Only now, with Boebert not just in Congress but on the House Natural Resources Committee, has she revealed that her husband made $478,000 last year working as a consultant for an energy firm. He made $460,000 the year before, she disclosed in a filing Tuesday with the House of Representatives. Her husband, Jayson Boebert, earned that income as a consultant for Terra Energy Productions, according to the filing.
Boebert has been a staunch advocate for the energy industry during her first six months in office, introducing a bill in February seeking to bar the president from issuing moratoriums on oil and gas leasing and permitting on some federal land.
Federal law requires members of Congress, as well as candidates, to file financial disclosure statements that include the income and assets of spouses and dependent children. Boebert’s failure to report her husband’s income from energy consulting plainly violates that requirement, said Kedric Payne, senior director of ethics for the Campaign Legal Center and a former deputy chief counsel in the Office of Congressional Ethics.
“Voters have a right to know what financial interest their elected officials might be beholden to,” he said.
Payne said the matter should be reviewed by the Office of Congressional Ethics to determine whether the discrepancy arose from an oversight or an intentional failure to disclose. An intentional failure “could be criminal,” he said, with the potential to result in “large fines and possible imprisonment.”
Ben Stout, a spokesman for Boebert, did not respond to a request for comment. But he told the Associated Press, which first reported the discrepancy, that “Mr. Boebert has worked in energy production for 18 years and has had Boebert Consulting since 2012.”
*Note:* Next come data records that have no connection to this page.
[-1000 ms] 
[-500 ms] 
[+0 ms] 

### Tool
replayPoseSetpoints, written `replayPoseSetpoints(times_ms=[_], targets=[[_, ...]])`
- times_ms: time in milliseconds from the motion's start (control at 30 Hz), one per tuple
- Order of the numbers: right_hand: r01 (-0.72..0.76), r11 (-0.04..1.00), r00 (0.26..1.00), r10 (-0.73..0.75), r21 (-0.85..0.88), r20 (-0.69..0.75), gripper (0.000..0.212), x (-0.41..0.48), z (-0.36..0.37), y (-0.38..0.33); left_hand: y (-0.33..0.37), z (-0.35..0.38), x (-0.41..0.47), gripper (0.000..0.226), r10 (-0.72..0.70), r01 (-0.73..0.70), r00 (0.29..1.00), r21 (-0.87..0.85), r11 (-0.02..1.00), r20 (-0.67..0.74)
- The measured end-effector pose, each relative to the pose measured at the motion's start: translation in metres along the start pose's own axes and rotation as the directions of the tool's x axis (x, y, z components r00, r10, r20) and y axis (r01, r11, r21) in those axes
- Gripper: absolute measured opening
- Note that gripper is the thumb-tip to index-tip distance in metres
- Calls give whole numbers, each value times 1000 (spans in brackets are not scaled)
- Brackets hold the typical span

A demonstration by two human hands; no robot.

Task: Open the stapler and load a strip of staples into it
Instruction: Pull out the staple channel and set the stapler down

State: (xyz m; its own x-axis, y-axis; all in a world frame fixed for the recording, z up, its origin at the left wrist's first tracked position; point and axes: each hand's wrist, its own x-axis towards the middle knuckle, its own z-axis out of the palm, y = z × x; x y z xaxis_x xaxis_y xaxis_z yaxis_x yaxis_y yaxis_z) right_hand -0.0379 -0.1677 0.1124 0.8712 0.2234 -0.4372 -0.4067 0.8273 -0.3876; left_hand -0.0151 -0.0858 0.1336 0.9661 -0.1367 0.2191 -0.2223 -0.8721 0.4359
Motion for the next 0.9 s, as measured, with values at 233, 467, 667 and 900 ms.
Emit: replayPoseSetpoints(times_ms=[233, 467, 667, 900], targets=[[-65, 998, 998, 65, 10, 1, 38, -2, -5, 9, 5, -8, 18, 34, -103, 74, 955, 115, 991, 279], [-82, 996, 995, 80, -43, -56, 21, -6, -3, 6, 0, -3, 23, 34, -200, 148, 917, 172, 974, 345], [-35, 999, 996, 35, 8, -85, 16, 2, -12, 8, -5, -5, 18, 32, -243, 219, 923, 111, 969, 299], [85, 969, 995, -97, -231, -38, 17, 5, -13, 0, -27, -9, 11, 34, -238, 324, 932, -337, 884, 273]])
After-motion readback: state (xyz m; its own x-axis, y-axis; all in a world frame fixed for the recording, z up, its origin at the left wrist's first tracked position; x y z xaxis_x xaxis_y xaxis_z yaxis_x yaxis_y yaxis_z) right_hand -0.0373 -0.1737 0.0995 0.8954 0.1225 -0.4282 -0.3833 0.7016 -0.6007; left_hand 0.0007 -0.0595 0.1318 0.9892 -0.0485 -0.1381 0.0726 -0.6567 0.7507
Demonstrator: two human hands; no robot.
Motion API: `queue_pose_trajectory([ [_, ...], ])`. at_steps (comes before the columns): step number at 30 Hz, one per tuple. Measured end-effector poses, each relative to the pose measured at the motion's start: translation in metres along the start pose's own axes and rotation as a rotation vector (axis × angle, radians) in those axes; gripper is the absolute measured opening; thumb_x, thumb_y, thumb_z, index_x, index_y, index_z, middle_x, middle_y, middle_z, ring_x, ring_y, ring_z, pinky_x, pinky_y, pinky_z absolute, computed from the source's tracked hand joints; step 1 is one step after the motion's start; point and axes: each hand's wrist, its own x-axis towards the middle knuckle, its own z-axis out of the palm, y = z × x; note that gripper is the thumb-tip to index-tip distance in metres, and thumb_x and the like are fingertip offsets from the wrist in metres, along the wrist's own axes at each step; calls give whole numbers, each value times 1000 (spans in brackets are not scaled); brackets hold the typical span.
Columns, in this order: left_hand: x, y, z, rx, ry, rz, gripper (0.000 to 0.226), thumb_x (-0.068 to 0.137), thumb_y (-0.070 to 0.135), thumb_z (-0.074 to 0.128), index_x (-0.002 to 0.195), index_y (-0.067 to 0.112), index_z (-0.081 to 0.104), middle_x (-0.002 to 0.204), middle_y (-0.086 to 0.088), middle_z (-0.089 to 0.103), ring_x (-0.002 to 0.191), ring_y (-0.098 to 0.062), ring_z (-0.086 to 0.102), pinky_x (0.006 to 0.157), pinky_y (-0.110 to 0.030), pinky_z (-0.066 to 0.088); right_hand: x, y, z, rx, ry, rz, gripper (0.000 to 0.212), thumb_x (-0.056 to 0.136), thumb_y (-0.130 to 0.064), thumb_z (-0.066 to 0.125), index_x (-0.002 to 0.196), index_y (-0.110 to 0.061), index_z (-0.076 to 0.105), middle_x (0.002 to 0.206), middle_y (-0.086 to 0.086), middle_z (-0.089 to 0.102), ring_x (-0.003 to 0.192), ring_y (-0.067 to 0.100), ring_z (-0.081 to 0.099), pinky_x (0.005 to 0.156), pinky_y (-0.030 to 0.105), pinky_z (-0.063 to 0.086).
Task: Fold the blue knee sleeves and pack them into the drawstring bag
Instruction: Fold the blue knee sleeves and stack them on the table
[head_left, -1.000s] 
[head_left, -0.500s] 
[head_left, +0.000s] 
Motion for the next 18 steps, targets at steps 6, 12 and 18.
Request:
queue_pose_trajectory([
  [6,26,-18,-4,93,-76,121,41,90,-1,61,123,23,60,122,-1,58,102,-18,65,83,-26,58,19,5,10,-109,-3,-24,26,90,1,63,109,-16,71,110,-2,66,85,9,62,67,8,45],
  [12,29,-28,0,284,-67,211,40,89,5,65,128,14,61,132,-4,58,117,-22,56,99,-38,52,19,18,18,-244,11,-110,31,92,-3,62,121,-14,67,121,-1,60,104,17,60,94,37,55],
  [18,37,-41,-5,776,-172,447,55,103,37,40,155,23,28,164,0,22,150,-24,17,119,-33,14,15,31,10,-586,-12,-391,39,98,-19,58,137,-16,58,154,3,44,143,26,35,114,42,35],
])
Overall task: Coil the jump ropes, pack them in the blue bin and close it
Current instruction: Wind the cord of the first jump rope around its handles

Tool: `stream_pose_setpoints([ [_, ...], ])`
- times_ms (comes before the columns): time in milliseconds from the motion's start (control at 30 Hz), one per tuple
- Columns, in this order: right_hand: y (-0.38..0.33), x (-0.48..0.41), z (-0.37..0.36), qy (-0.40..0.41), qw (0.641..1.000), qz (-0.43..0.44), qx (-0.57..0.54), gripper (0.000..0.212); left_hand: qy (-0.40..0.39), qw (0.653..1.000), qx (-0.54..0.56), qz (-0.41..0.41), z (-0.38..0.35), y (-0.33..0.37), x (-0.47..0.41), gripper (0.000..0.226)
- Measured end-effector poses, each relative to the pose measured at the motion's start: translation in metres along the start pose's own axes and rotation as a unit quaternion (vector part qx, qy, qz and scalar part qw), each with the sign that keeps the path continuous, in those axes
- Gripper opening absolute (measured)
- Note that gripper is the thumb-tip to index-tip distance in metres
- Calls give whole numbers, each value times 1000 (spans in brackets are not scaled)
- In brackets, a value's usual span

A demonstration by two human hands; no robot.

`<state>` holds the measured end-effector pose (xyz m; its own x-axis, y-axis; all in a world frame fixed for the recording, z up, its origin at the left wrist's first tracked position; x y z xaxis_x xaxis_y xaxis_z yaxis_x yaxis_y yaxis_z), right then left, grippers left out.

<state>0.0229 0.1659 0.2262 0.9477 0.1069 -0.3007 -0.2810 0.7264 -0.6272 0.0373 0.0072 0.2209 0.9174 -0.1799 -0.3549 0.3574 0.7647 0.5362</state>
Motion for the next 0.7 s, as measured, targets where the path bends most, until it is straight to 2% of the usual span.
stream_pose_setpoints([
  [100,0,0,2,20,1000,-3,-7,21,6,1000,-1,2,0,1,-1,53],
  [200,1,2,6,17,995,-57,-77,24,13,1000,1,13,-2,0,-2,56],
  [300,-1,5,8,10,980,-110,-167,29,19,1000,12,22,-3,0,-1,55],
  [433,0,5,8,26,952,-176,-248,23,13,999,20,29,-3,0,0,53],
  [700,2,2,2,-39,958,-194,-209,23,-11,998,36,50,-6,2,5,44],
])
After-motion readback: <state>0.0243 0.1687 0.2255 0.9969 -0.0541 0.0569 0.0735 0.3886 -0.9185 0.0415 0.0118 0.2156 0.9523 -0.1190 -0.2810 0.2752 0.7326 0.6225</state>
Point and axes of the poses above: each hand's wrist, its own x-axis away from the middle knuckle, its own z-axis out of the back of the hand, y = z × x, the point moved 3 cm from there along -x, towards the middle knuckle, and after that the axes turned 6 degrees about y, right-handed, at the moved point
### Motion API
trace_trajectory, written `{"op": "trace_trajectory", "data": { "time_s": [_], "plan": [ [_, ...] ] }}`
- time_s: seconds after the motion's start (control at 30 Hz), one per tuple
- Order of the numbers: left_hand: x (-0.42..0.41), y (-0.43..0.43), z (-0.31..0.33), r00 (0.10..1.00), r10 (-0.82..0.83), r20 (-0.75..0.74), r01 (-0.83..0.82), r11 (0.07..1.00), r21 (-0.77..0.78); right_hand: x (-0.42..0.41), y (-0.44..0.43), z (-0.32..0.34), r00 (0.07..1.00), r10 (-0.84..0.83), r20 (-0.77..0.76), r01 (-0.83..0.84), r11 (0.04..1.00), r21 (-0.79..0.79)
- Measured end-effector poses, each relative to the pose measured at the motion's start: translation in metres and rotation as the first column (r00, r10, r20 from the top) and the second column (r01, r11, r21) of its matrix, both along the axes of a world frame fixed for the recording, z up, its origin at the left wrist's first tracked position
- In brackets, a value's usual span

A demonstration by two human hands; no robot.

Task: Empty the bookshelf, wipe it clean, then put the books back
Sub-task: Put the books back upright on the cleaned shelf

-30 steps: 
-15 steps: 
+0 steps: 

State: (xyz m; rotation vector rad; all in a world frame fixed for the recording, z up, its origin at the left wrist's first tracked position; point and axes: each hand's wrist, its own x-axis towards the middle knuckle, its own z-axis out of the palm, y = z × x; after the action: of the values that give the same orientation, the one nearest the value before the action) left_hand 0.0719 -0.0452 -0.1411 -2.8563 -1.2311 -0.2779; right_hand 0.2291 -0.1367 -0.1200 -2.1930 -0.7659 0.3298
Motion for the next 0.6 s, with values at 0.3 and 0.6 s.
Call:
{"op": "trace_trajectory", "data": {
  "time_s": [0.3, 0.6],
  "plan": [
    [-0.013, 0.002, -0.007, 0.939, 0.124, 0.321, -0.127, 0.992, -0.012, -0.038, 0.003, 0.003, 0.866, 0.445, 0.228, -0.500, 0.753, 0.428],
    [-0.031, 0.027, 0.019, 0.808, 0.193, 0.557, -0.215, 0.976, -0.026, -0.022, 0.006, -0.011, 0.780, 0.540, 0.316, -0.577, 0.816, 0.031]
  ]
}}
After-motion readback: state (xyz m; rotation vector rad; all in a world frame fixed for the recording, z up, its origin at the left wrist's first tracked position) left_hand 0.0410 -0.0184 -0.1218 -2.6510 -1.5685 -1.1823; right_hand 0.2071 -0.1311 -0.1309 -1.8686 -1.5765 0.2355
Boebert Consulting was formed in 2012 but is classified as delinquent, according to the secretary of state’s office, meaning it hasn’t filed the necessary reports or kept a registered agent on file. No business by the name of Terra Energy Productions is registered in Colorado, according to a database maintained by the secretary of state’s office. Terra Energy Partners is an oil and gas exploration and production company headquartered in Houston, and its vice president for human relations confirmed that Jayson Boebert has performed work for the company since February 2017 as a contracted drilling foreman.
“Mr. Boebert’s relationship with Terra is limited to oversight of the firm’s drilling rig operations,” said the vice president, Suzanne Smith. "Terra Energy Partners follows all state and federal regulatory requirements and has never engaged Mr. Boebert on regulatory or government relations activity.”
This month, a branch of Terra Energy Partners registered as TEP Rocky Mountain asked Colorado’s Oil and Gas Conservation Commission to approve without a hearing its application for 17 new gas wells just outside Rifle in Garfield County, Colo., according to a letter to the commission. The application, originally filed in May, has faced blowback from Colorado’s chapter of the Sierra Club, among others.
Boebert’s belated disclosure of her husband’s income came on the same day the Federal Election Commission inquired about her use of campaign funds for personal expenses. A letter from a senior campaign finance analyst at the FEC asked Boebert’s campaign treasurer for additional information about four Venmo payments made in May and June of this year totaling more than $6,000. Filings describe each payment as a “personal expense of Lauren Boebert billed to campaign account in error.” The filings say the “expense has been reimbursed.”
That explanation did not satisfy the FEC analyst, who told the campaign’s treasurer to “inform the Commission of your corrective action immediately in writing and provide photocopies of any refund checks and/or letters reattributing or redesignating the contributions in question.” Boebert’s reelection campaign did not immediately respond to an email from The Post.
Boebert, 34, toppled Scott R. Tipton, a five-term incumbent, in last year’s Republican primary and won handily in the general election for Colorado’s Republican-leaning 3rd District, which encompasses most of the state’s energy-rich Western Slope.
Soon after winning, she began talking about her aspirations for energy development.
“There certainly is uranium that we could work to extract, and I would love to be a part of that,” she told Colorado Public Radio in December 2020.